For many researchers around the world, traveling to the jungles where stinging and biting insects proliferate is a costly and time-consuming exercise. That’s why these critical ecosystems haven’t gotten as much attention as they deserve.

“These rainforests are relatively understudied,” Cleveland explained. “Most of the large universities in the world are in the northern latitudes or southern latitudes. There are relatively few in the tropics. It’s not a system you can just drive to, so people get discouraged. It takes a massive campaign and lots of things are trying to bite you, but it’s super-rewarding.”

Cleveland, 48, got his doctorate from the University of Colorado in Boulder and began his career at UM in 2007. 

He believes scientists and journalists need to collaborate more, so he’s worked with the UM School of Journalism on the Story Lab project to bring journalists on field trips.
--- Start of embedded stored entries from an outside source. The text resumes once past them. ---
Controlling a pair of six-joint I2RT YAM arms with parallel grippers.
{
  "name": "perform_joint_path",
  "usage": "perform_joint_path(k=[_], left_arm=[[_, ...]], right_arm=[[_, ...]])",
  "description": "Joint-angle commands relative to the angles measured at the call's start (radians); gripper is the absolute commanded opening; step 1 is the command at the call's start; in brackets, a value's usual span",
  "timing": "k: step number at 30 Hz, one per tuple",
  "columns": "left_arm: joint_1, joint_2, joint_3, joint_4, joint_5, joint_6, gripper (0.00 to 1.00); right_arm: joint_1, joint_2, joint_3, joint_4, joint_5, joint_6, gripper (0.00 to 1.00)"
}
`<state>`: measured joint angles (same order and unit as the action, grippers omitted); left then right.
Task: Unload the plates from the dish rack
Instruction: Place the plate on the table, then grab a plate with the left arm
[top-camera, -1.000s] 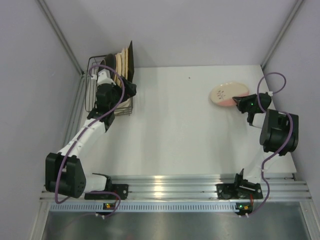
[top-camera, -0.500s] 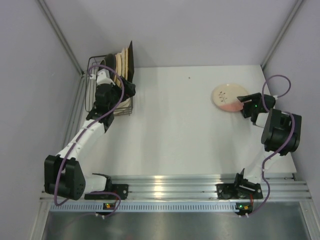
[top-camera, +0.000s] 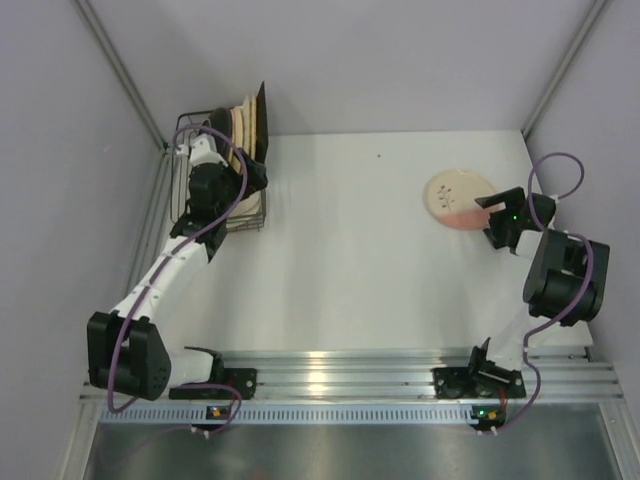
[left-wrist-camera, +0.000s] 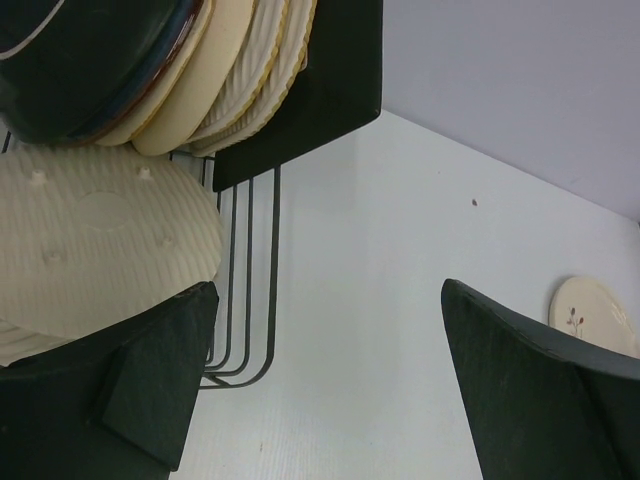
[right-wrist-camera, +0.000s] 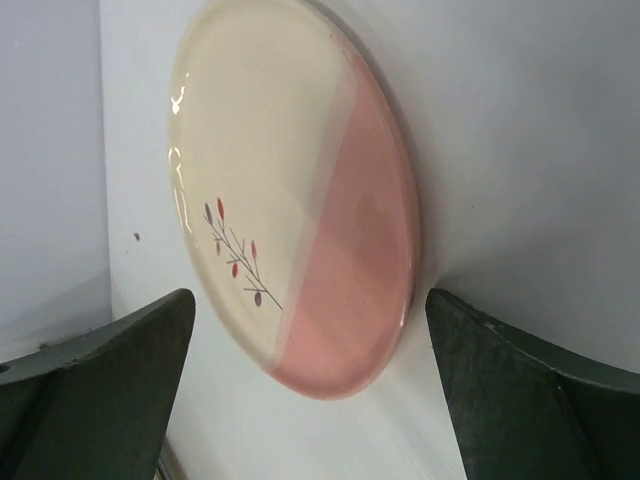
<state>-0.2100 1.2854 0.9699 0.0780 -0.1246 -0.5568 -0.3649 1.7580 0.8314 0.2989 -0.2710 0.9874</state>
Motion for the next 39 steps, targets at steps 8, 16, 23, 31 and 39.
perform_joint_path(k=[8, 16, 23, 31, 39], left_arm=[[0.006, -0.005, 0.11, -0.023, -0.066, 0.069, 0.99], [0.004, 0.037, 0.157, 0.012, -0.141, 0.097, 0.99], [0.004, 0.104, 0.21, 0.038, -0.191, 0.193, 0.99], [0.029, 0.351, 0.424, -0.023, -0.417, 0.432, 0.99], [0.084, 0.665, 0.778, -0.219, -0.444, 0.623, 0.96]], right_arm=[[-0.009, -0.368, -0.161, -0.19, 0.027, -0.206, 1.0], [0.65, -0.649, 0.151, -0.406, 0.631, -0.783, 1.0], [0.666, -0.533, 0.233, -0.311, 0.308, -0.743, 1.0], [0.808, -0.431, 0.366, -0.38, 0.317, -0.786, 1.0], [0.836, -0.426, 0.39, -0.463, 0.276, -0.788, 1.0]])
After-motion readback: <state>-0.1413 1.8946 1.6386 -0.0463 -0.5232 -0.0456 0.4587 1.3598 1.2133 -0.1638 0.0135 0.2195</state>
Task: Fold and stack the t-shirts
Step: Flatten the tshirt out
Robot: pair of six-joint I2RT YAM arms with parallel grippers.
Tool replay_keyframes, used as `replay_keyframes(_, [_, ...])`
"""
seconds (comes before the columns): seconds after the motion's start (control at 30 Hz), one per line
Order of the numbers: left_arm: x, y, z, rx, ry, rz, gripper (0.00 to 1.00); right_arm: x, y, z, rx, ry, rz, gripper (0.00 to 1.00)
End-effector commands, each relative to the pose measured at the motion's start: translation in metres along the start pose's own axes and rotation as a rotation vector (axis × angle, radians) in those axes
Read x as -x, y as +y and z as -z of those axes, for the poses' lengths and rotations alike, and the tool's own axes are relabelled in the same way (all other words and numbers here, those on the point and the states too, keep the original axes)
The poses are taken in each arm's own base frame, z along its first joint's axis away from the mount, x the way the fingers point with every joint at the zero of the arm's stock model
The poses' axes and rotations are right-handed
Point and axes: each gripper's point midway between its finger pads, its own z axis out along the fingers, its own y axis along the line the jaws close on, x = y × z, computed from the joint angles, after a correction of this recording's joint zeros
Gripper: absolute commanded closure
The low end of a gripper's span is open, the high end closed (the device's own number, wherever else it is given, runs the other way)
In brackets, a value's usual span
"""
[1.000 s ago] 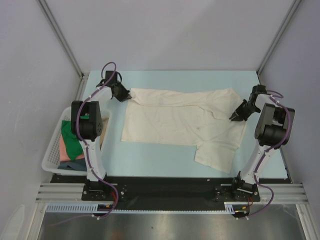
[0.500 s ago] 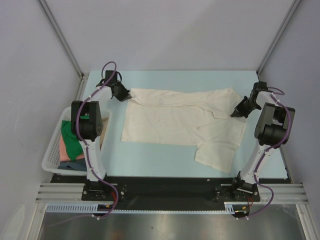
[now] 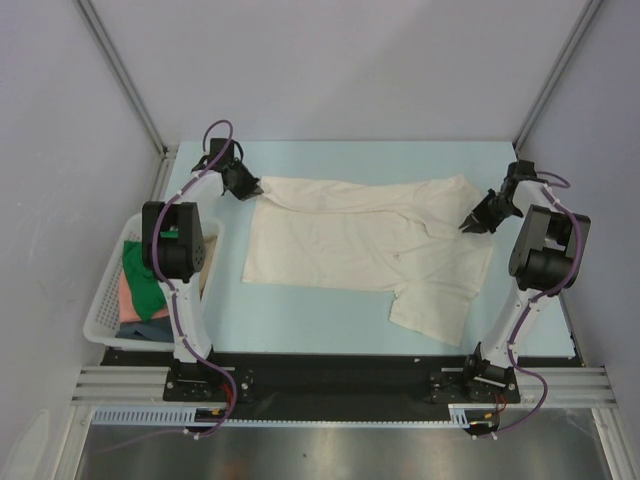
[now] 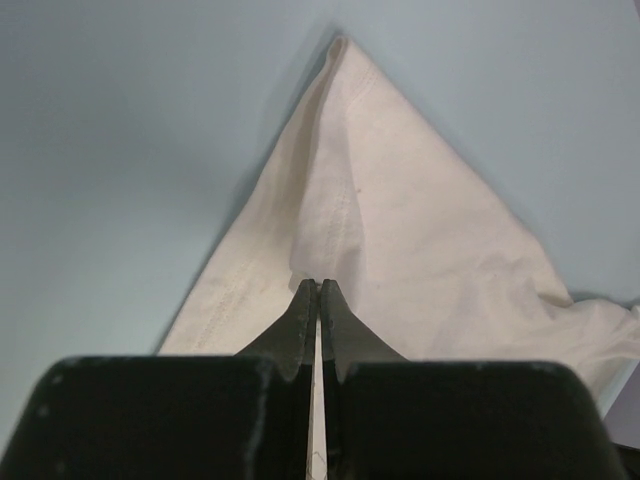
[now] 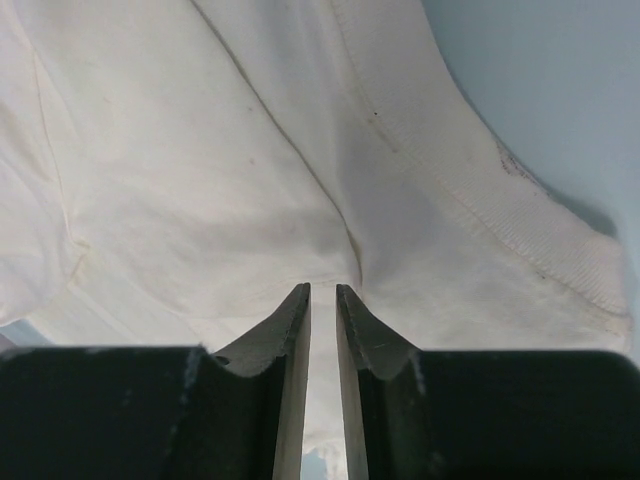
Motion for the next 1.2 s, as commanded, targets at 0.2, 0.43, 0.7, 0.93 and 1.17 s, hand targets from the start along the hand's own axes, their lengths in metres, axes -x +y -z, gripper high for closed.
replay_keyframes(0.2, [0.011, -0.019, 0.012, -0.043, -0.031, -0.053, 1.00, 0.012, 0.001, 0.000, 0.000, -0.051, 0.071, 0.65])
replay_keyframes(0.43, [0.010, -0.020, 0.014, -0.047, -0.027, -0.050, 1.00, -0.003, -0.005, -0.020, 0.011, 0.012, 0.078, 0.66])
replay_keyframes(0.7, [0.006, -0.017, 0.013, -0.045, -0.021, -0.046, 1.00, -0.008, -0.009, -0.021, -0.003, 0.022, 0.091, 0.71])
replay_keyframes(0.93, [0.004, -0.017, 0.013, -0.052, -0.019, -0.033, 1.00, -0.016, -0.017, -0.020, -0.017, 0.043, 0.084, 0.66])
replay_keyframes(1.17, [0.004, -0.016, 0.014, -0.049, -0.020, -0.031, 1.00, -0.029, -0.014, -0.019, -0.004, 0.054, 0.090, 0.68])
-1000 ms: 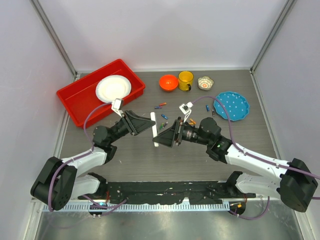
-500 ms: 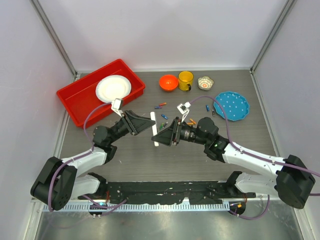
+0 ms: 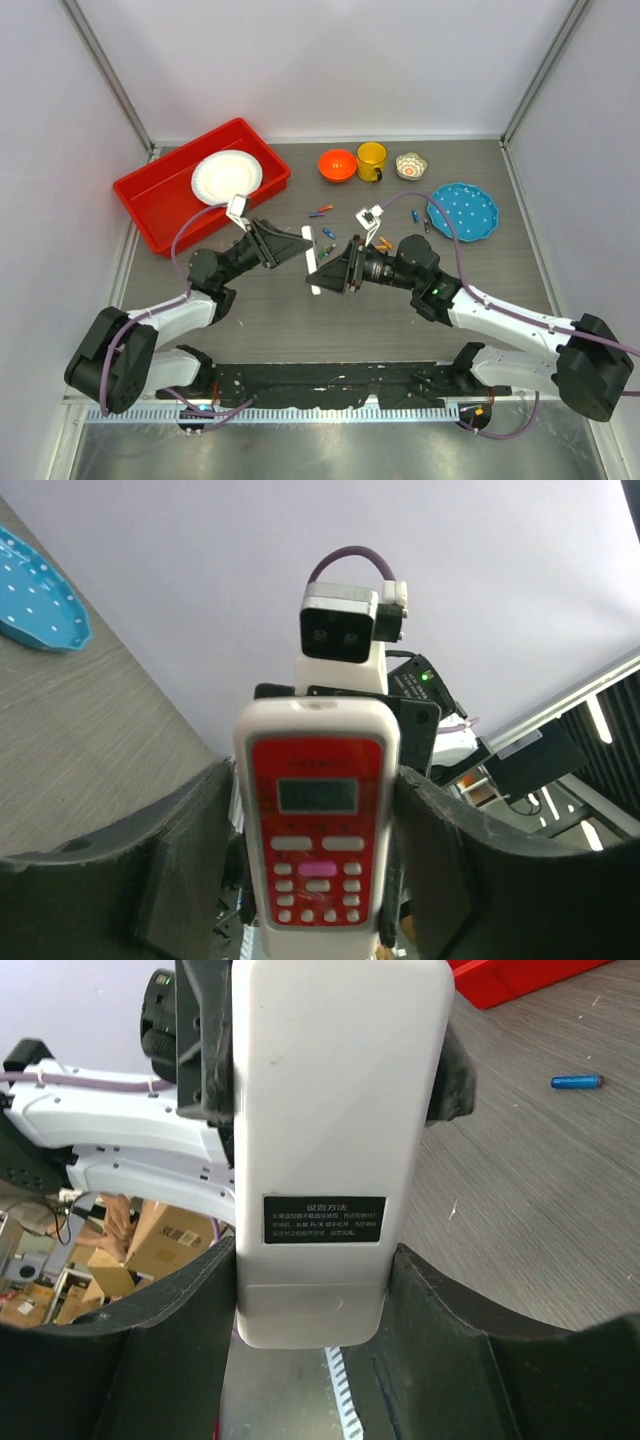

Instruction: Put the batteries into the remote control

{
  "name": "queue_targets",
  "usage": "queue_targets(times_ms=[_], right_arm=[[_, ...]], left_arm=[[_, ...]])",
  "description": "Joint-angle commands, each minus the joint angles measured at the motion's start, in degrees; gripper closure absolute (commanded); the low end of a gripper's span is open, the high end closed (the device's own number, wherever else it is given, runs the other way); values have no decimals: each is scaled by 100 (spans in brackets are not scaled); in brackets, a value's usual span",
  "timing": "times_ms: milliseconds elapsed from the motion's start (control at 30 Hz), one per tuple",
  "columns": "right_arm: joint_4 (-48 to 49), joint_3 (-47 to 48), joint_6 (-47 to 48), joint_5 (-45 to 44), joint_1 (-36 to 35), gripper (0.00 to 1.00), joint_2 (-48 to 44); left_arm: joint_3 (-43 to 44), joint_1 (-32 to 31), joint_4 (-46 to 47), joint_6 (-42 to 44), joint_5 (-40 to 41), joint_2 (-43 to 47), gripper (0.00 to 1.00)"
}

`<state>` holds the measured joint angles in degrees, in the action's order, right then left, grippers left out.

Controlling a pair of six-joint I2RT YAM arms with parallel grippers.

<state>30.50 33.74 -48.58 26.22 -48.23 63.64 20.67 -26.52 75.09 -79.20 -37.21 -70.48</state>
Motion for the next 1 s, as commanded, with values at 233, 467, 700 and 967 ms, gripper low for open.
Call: queue_targets(times_ms=[233,467,700,967], right_arm=[[-2893,756,1771,-106,-55,99,-976],[-5606,1898,3354,-2337,-204,99,-599],[-6144,2348,3846,-3913,-652,99,-194],[-5915,2524,4163,-3949,-864,99,-1]], left_arm=[[421,112,176,27,-6,288,0],[1421,-133,-5558,2977,1659,1351,0],[1370,-424,-6534,3262,2851,1678,0],[1238,-1328,-5910,2902,3334,1432,0]])
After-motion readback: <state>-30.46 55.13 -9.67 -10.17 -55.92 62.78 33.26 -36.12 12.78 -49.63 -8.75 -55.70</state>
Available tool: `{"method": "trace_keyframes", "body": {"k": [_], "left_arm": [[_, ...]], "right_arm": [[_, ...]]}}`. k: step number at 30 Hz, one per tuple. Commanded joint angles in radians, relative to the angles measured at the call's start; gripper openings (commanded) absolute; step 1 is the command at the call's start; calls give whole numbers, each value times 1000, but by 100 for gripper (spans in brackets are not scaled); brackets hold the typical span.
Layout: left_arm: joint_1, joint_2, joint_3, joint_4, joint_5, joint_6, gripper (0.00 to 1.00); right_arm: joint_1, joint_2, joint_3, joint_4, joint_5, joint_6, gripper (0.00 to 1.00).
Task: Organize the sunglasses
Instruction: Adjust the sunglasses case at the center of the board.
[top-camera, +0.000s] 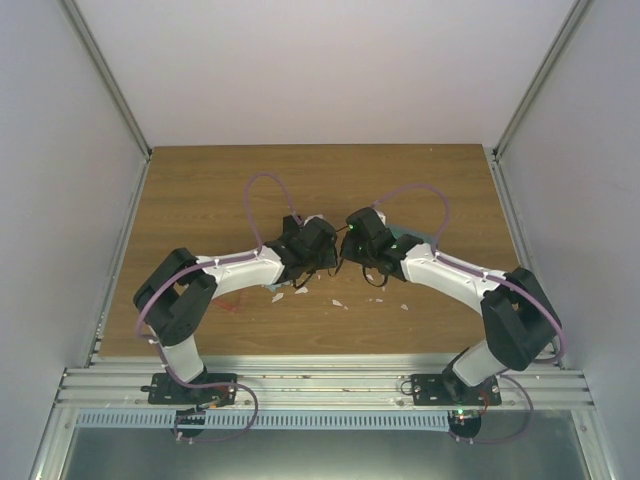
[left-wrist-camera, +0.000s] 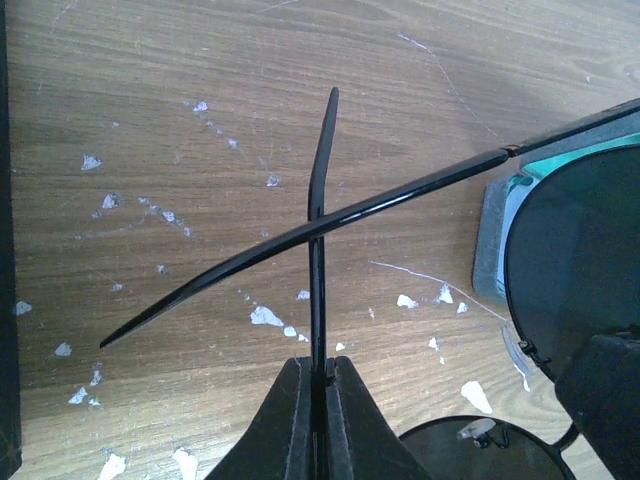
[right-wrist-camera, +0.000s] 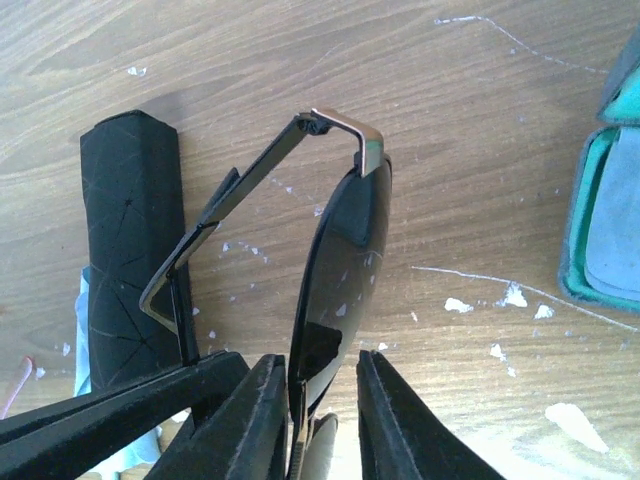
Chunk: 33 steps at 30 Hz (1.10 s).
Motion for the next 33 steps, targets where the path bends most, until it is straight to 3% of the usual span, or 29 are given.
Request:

Butte-based journalist Maddie Vincent worked with Cleveland for a year while she earned her master’s degree in environmental journalism.

“Cory offered a lot of guidance and support through my master’s, including helping me better understand how to communicate science effectively,” she said. “He advocated for me and supported me like I was one of his students, even though I was in a totally different major.”

These days, Cleveland is more involved in fundraising to help the next generation of scientists get to the tropical regions for studies.

"I’ve learned a lot," he said. "And I hope we’ve contributed a lot to understanding what happens in tropical rainforests. Rainforest research is critical. Everything from finding medicine to species diversity to the carbon cycle, it’s been an honor to be funded to work in them for 20 years."